There I am walking to the bus stop, first at the end of the block, then down the street.  When buses no longer met our needs, I rode my bike to school.  Or walked.  Or rode with friends.  I watched cartoons at a friend’s house along the way, stopped and had donuts at a local shop, roamed around until I was late, and made every trip an adventure.

There I am going to the local library, a small child filled with the wonder of so many books just waiting for me to discover their secrets.  Later as I grew older, I stayed enamored of the written word and found that library a shrinking collection of available goodies.  But I never stopped going until I felt I’d read every piece of literature it had to offer.  Then I moved on to larger libraries.

There I am watching my stepsister’s car float down the road as torrential rains flooded our neighborhood.  We stood on the front porch and half-laughed and half-cried as the little sedan picked up and moved while wave after wave of water pushed everything along the way.

There I am kissing the first girl I ever kissed.  And the first guy.  Confusion marked the very essence of me.  I nearly missed the lightning that sparked in both cases simply because I was so nervous.

There I am running around the neighborhood like a wild child with three friends.  The world slept around us under a blanket of the deepest night, the hour so late that we should have been in bed asleep.  We caused trouble instead, invoking all manner of mayhem that young kids could cause on a summer night when nothing but opportunity rested before us.

There I am pushing my nephew around in a cardboard box on a layer of ice and snow that crippled all of Dallas.  Talk about snow day.  Bundled in the warmth of coats and glee, he drove while I motored, and together we slipped and slid in bitter cold on the whitest ground imaginable.  Nature’s glass makes a marvelous diversion for the young of heart.
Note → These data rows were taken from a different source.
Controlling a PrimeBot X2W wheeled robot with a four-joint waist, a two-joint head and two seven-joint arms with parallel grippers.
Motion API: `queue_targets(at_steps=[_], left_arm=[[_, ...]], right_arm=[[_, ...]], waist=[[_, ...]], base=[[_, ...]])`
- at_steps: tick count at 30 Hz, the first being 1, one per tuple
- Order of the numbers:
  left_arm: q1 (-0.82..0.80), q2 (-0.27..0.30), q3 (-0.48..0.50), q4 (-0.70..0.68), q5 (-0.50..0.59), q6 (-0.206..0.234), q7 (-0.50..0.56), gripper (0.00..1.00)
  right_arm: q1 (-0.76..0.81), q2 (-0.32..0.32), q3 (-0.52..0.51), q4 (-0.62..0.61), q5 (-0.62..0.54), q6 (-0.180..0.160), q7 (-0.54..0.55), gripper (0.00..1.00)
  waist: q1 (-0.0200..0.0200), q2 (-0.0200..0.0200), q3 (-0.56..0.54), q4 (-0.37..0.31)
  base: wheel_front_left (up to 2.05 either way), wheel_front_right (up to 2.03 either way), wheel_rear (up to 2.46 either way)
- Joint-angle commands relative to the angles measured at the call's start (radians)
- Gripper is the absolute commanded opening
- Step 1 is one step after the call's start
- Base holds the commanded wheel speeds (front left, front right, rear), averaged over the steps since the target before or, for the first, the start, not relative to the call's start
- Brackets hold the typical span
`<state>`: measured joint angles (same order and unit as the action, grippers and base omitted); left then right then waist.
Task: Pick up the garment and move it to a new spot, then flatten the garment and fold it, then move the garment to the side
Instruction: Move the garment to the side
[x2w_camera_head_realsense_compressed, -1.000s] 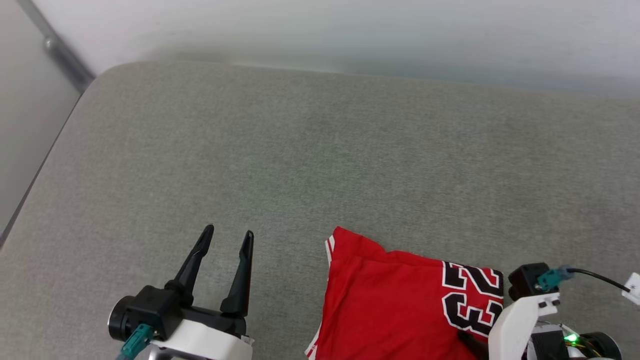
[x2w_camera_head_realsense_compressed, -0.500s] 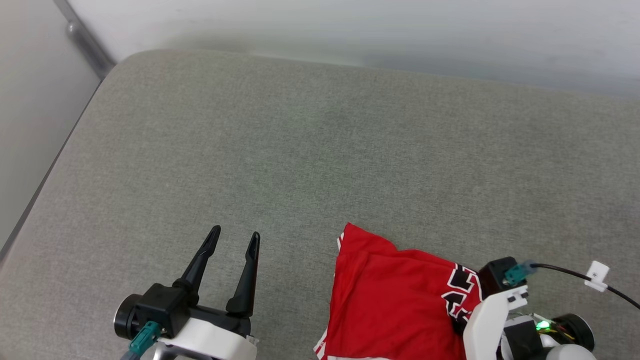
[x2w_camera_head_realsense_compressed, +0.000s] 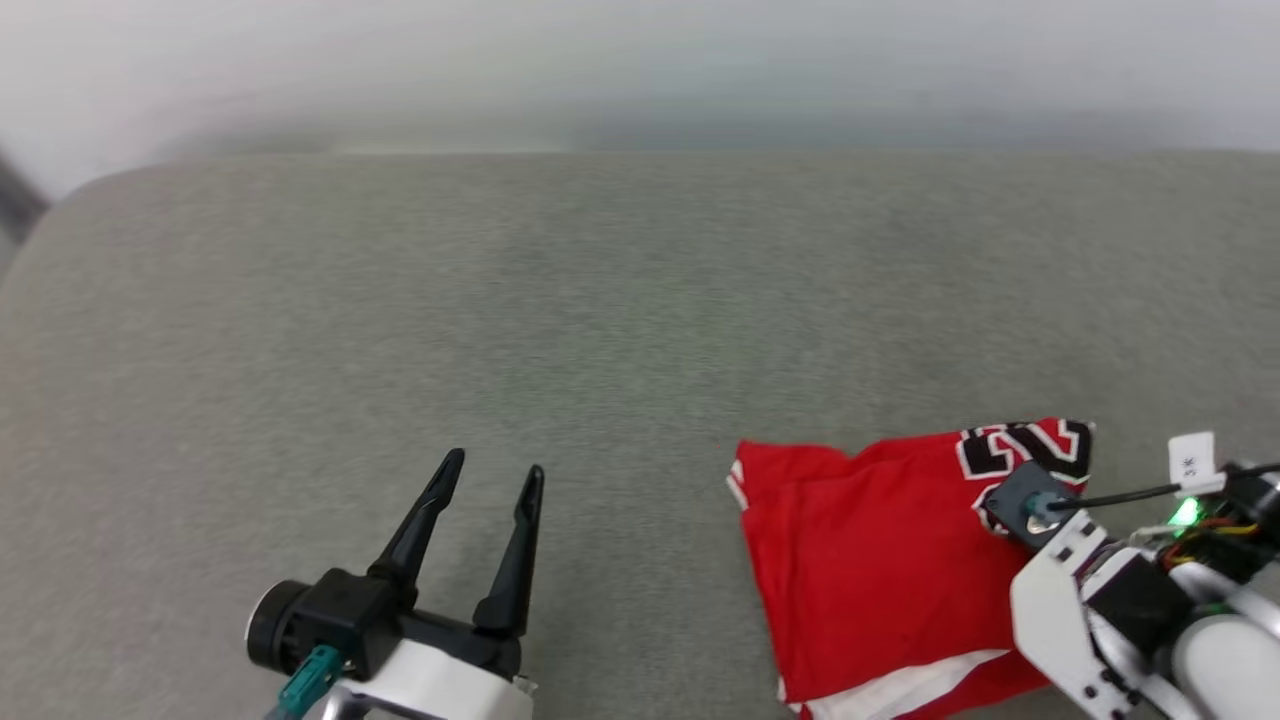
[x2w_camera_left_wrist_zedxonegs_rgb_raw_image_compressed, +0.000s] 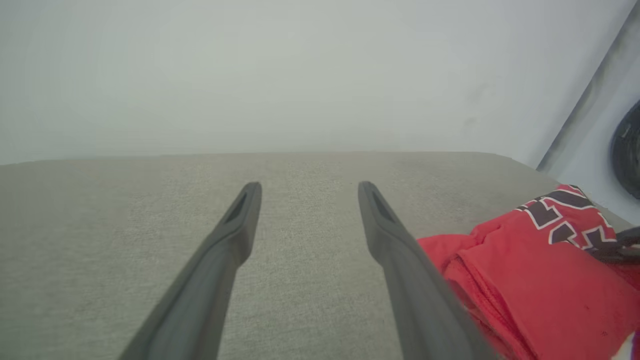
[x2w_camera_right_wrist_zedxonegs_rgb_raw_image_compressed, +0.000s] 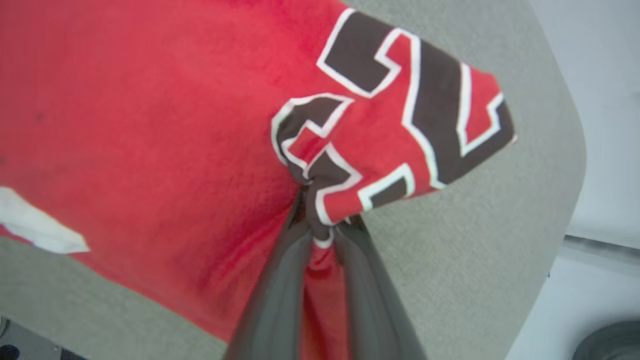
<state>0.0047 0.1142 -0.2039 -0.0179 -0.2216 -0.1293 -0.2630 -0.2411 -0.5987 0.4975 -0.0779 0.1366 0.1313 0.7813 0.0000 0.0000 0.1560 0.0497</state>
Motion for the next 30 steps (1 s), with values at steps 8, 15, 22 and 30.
queue_targets(at_steps=[8,15,22,30], left_arm=[[-0.087,0.004,-0.050,-0.038,0.026,-0.002,-0.002,1.00],[-0.164,0.039,-0.090,-0.077,0.052,-0.002,-0.002,1.00],[-0.235,0.080,-0.113,-0.127,0.064,-0.002,-0.002,1.00],[-0.290,0.132,-0.145,-0.162,0.077,-0.001,-0.002,1.00]], right_arm=[[-0.159,-0.218,0.067,0.004,0.033,-0.001,-0.039,0.00],[-0.237,-0.287,-0.001,0.124,0.023,-0.001,-0.144,0.00],[-0.282,-0.290,-0.113,0.309,-0.031,-0.001,-0.282,0.00],[-0.347,-0.260,-0.209,0.524,-0.129,-0.001,-0.432,0.00]], waist=[[0.0000,0.0000,0.111,-0.200],[0.0000,0.0000,0.229,-0.278],[0.0000,0.0000,0.339,-0.310],[0.0000,0.0000,0.424,-0.306]], base=[[0.00,0.00,0.00],[0.00,0.00,0.00],[0.00,0.00,0.00],[0.00,0.00,0.00]])
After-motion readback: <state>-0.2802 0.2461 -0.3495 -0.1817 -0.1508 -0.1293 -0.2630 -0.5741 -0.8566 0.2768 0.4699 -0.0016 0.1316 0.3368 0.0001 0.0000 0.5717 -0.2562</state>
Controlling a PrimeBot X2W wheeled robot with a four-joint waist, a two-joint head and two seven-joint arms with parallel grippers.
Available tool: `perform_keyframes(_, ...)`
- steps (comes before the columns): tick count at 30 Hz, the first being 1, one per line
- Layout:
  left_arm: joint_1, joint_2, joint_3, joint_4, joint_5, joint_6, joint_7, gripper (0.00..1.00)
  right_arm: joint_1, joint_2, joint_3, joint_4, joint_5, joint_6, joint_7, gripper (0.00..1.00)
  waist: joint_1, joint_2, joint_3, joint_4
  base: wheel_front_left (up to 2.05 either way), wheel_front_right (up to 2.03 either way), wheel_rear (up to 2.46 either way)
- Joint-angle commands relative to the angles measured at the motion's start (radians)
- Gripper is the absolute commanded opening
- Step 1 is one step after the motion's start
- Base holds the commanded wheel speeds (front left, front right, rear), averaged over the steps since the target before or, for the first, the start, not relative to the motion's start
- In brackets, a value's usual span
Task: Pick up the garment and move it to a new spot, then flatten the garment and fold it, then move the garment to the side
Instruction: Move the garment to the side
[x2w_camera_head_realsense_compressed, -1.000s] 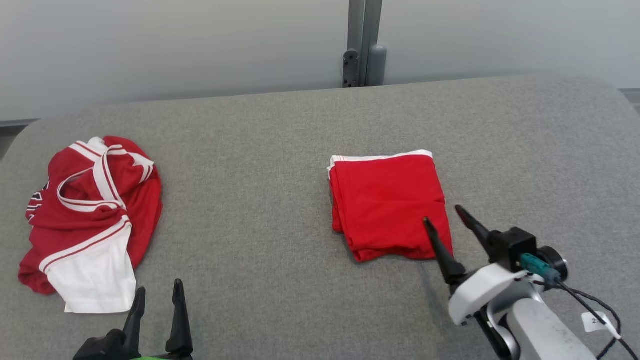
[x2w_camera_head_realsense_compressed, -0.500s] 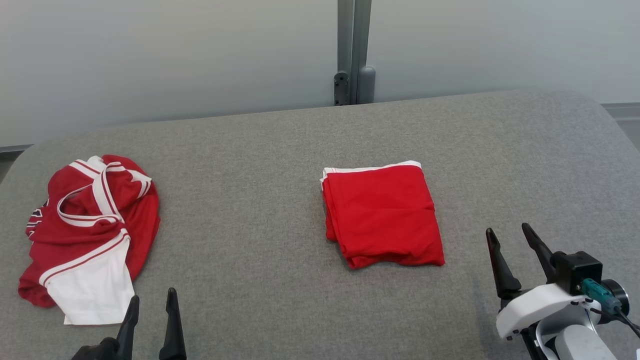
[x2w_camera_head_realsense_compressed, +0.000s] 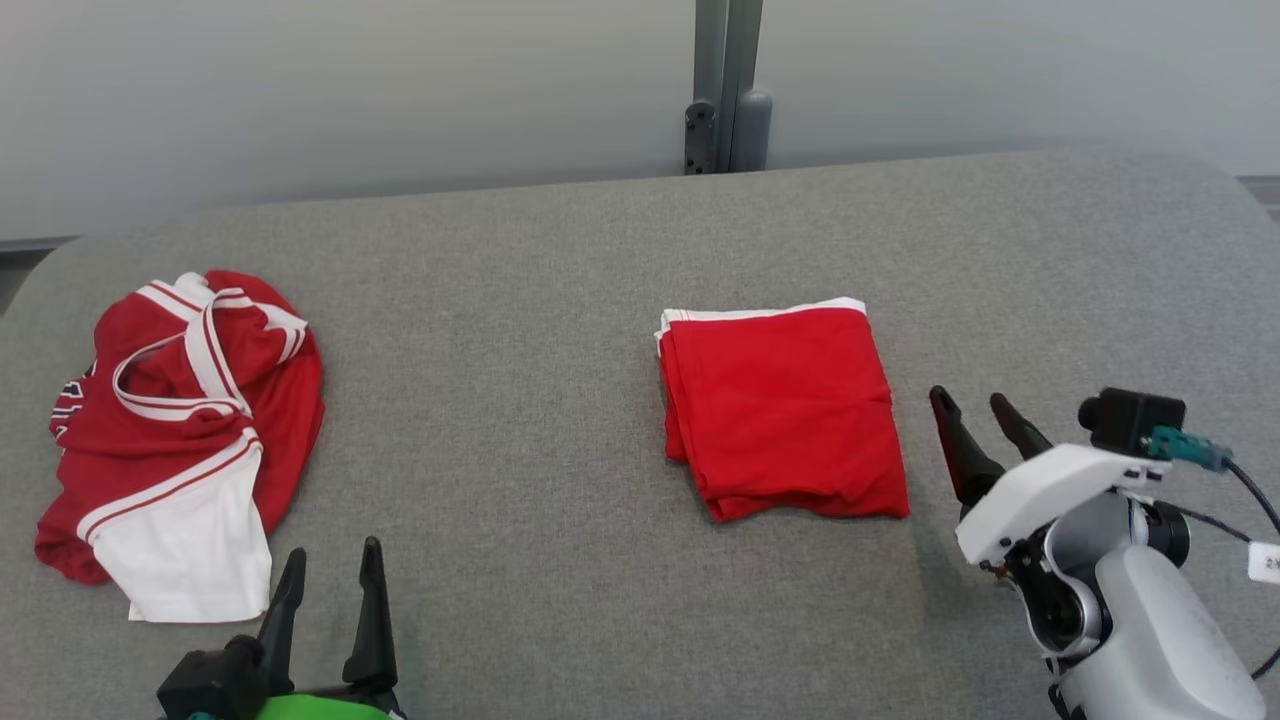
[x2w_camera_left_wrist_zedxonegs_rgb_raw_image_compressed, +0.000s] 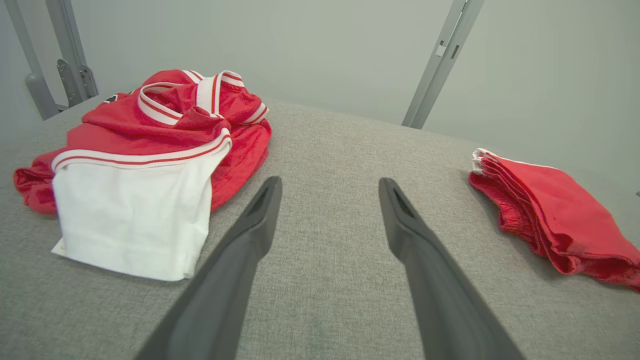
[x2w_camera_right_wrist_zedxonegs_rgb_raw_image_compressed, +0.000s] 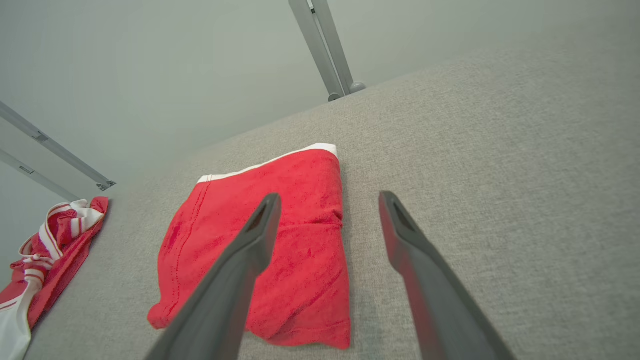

There I am lying in bed with tears streaming from my eyes as I cry myself to sleep for the umpteenth time, a habit that defined my teen years.  I was lost, miserable, searching for something I wouldn’t recognize for many years, seeking answers to questions I couldn’t ask.

There I am riding to school with two friends, both of them giggling and gossiping from the front seat as I sat in back and laughed until I hurt.  One drove the car that was bigger than any battleship I’d ever seen while the other navigated.  And we rode in that same car to the local taco diner when, as seniors in high school, we could leave for lunch.

There I am sitting at the dining room table trying to convince my father that Tic Tacs he found in my dresser were not the drugs he thought they were.  A thorough search of my room while I was at school spelled the end of my childhood.  All that felt safe before then suddenly felt like a trap, and I couldn’t help but feel my home had become a cage.

There I am on the phone telling only a few what I intended but not where I headed.

There I am walking out the front door for the last time, my things gathered in a few suitcases and bags, the night stretched out before me with endless promise and angst.

I found the photo I was looking for.  It was there all along, a single image tucked beneath a flood of images.  It’s of a friend, a brother, a parent, a school, a pet, a book, a road, a sunset.  It’s a picture of childhood that rests in the past now decades removed from this place.  It’s faded, that image, yet clear and sharp when I brush away the cobwebs of time.

I miss it.  I miss the places and faces.  I miss the innocence.  I miss it, the time in that photo, the people who lived back then.